According to this structural arrangement, in a state in which a behavior of the hull 2 is achieved by the first thrust F1 of the trolling motor 5, the vessel operator who desires to achieve a behavior of the hull 2 mainly by the thrust of the outboard motor 4 should operate the first operator. When the vessel operator operates the first operator, the outboard motor 4 generates the second thrust F2 and the magnitude of the first thrust F1 of the trolling motor 5 changes so as to differ from the magnitude of the second thrust F2. If the influence that the first thrust F1 has on a behavior of the hull 2 decreases in accordance with the change in the magnitude of the first thrust F1, a behavior of the hull 2 will automatically be achieved mainly by the second thrust F2 and, therefore, the vessel operator is able to perform a vessel operation that does not require finely tuned operation.

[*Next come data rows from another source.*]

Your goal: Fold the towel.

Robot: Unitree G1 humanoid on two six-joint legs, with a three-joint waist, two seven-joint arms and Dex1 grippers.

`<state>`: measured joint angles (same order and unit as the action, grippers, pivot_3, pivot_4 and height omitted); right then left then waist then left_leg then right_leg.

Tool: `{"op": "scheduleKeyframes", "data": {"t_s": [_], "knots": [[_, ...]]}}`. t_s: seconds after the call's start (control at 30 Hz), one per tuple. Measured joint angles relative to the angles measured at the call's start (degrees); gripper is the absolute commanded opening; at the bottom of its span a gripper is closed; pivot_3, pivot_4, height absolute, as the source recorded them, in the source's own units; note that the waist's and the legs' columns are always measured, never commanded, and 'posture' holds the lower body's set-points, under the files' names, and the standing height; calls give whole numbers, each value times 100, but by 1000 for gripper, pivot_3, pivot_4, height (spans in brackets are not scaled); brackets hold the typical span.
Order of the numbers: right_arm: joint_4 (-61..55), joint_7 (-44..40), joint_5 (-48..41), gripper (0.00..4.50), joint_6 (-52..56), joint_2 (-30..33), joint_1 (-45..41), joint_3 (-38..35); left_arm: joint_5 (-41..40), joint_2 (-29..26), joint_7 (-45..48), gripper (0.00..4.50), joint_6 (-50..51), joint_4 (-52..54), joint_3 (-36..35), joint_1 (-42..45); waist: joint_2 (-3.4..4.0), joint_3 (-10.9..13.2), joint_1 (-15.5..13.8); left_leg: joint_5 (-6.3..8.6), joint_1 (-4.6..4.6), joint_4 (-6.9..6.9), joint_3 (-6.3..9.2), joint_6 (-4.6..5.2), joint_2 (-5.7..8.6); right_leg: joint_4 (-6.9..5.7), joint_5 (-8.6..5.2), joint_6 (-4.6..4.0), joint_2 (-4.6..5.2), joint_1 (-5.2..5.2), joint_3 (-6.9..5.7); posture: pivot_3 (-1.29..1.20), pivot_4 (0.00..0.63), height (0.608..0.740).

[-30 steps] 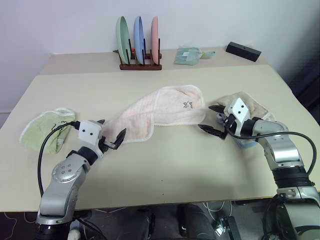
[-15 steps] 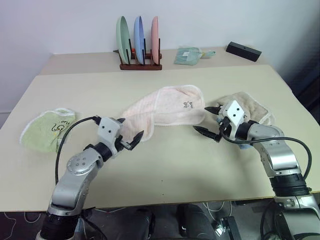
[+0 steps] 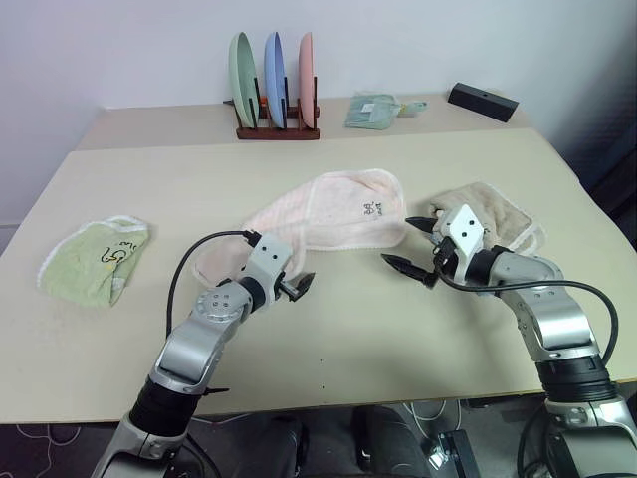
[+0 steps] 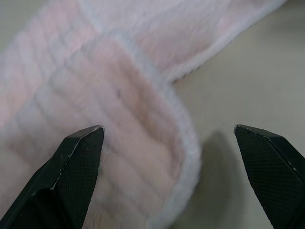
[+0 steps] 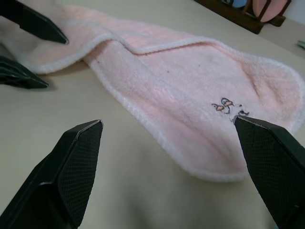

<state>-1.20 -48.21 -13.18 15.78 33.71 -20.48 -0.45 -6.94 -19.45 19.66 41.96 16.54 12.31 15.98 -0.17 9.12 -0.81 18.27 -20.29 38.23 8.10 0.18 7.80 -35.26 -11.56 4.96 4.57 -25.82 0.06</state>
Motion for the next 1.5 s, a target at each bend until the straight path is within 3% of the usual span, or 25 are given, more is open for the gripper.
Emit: {"op": "scheduleKeyframes", "data": {"t_s": [0.1,0.33,0.6,0.73,0.9,1.1,1.23,1.5], "knots": [[86,5,16,4500,-52,-62,-39,34,-36,14,4,3572,157,46,-105,-56,0,0,3,0,0,0,0,0,0,0,0,0,0,0,0,0,150,740],[260,10,69,4500,-254,-219,-105,189,-63,-60,41,49,252,154,-263,-181,0,0,3,0,1,0,0,0,0,0,0,0,0,0,0,0,150,740],[252,84,67,4500,-290,-267,-92,206,-71,-397,369,14,-312,237,-346,-289,0,0,15,0,0,-1,-1,0,0,-1,0,0,0,-4,1,0,150,740],[185,143,63,4500,-294,-260,80,180,-474,-958,933,14,-722,738,-1069,-1013,1,0,29,0,-4,-9,-8,-1,-7,-3,-1,-1,-5,-17,7,0,150,740],[119,185,62,4500,-285,-283,197,195,-737,-1748,1473,14,-1150,578,-2337,-1779,2,0,8,0,-1,-7,-11,-1,-7,-2,1,-3,-5,-12,7,0,150,740],[134,211,75,4500,-299,-384,13,261,-918,-1852,1750,14,-1408,362,-2678,-1876,1,1,0,3,-1,-4,-10,4,-6,3,1,-3,-3,-5,5,0,150,740],[333,347,295,4500,-292,-378,-399,342,-1391,-1831,2059,14,-1362,612,-2764,-2074,2,1,44,3,-1,-6,-13,2,-9,0,1,-4,-5,-10,6,0,150,740],[2025,803,512,4500,572,-832,-1933,400,-1899,-2383,2870,14,-1087,1084,-2725,-2891,4,2,54,3,-4,-9,-16,3,-11,2,1,-6,-7,-14,9,0,150,740]]}}
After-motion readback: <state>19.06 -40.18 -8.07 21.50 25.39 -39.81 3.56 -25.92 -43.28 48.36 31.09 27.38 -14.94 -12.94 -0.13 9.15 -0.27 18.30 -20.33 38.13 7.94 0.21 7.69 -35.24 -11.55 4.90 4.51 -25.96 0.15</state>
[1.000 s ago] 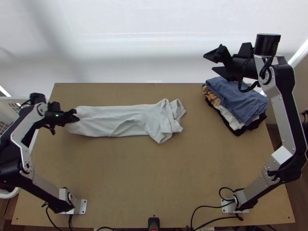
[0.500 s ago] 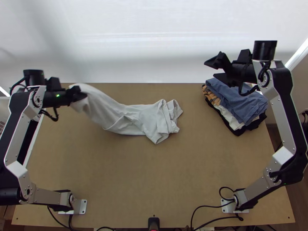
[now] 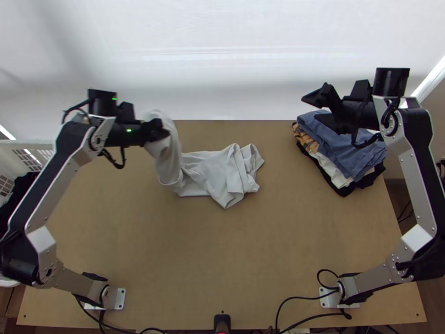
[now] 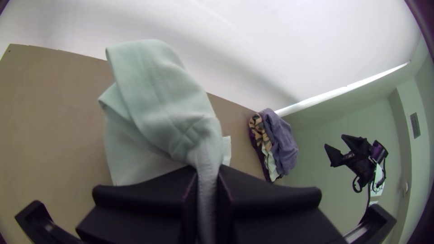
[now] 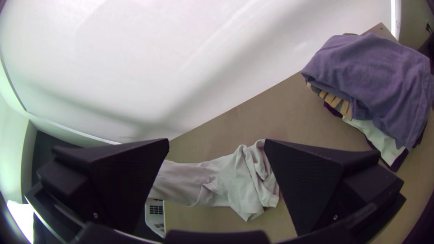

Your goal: Fold the t-shirt

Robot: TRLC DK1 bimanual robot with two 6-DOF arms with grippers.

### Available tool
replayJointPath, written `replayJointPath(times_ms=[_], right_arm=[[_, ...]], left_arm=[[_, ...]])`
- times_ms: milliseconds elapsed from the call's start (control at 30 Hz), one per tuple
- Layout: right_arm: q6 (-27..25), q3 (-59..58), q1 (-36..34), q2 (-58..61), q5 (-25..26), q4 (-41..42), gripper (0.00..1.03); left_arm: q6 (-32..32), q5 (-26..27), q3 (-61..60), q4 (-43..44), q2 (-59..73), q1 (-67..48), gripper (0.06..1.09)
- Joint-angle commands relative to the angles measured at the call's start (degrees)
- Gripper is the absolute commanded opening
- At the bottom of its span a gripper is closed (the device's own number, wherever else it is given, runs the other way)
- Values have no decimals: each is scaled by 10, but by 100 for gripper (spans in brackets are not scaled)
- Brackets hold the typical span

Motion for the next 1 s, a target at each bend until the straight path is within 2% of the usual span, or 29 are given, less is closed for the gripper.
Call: replayJointPath(times_ms=[0,967], right_arm=[[-9,-18,-8,-30,-4,2,99],[-3,-78,-45,-101,-3,0,99]], left_arm=[[-14,-11,34,9,28,-31,10],[2,-29,254,-3,320,-213,10]])
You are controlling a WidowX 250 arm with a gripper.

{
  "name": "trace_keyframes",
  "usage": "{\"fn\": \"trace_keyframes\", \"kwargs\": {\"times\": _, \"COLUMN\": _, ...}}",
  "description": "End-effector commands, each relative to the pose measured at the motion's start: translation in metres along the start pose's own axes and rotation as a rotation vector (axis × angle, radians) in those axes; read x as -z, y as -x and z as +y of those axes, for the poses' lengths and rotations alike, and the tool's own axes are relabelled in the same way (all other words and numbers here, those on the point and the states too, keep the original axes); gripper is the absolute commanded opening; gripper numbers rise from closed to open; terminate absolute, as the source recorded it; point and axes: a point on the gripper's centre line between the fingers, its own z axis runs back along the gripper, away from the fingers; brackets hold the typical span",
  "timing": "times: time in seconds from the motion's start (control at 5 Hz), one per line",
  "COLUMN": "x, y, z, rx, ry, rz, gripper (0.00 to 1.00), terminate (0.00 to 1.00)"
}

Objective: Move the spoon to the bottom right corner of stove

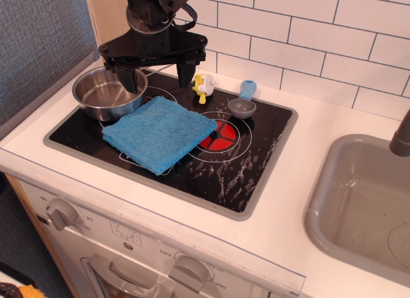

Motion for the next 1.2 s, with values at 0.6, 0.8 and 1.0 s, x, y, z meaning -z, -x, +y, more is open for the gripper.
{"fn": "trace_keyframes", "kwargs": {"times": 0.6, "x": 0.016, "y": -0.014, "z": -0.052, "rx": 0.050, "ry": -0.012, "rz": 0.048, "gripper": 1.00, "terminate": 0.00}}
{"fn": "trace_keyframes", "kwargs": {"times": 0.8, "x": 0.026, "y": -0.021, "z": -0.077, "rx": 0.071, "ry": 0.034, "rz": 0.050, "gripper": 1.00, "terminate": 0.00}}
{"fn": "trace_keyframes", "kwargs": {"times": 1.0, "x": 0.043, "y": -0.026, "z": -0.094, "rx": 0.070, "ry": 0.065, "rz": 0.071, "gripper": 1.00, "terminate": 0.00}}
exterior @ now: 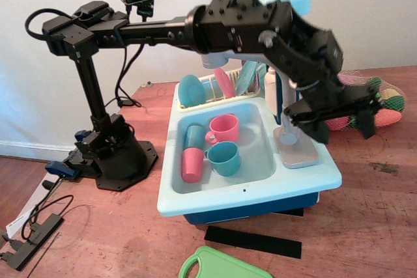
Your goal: Turn lever vertical to front
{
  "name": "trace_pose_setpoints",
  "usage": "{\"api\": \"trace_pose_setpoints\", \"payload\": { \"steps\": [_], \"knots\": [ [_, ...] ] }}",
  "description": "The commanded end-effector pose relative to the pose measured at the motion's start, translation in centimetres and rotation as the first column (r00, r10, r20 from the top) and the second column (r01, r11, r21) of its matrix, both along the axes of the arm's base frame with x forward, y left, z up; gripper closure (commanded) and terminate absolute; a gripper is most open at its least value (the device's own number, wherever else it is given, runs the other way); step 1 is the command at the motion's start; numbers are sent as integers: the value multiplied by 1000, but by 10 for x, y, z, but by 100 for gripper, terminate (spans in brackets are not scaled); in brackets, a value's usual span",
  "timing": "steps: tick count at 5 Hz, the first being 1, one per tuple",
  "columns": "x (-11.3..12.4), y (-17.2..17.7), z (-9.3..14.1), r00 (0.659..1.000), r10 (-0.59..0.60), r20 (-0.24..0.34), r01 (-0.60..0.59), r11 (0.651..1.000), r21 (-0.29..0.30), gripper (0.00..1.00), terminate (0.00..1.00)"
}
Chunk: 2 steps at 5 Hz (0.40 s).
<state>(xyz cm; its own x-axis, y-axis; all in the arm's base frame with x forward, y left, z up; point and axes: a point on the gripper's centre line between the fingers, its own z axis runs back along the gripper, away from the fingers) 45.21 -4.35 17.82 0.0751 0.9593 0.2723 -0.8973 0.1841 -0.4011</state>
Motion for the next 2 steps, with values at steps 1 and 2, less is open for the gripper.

In a preferred embodiment of the present invention, in a state in which the trolling motor 5 is generating the first thrust F1, the controller 6 controls the outboard motor 4 so as to generate the second thrust F2 in accordance with a command indicated by the first operator. Additionally, the controller 6 controls the trolling motor 5 so that the direction of the first thrust F1 differs from the direction of the second thrust F2.

According to this structural arrangement, in a state in which a behavior of the hull 2 is achieved by the first thrust F1 of the trolling motor 5, the vessel operator who desires to achieve a behavior of the hull 2 mainly by the thrust of the outboard motor 4 should operate the first operator. When the vessel operator operates the first operator, the outboard motor 4 generates the second thrust F2 and the direction of the first thrust F1 of the trolling motor 5 changes so as to differ from the direction of the second thrust F2. If the influence that the first thrust F1 has on a behavior of the hull 2 decreases in accordance with the change in the direction of the first thrust F1, a behavior of the hull 2 will automatically be achieved mainly by the second thrust F2 and therefore, the vessel operator is able to perform a vessel operation that does not require finely tuned operation.

In a preferred embodiment of the present invention, in a state in which the trolling motor 5 is generating the first thrust F1, the controller 6 controls the trolling motor 5 so that the first thrust F1 decreases in accordance with a command indicated by the first operator.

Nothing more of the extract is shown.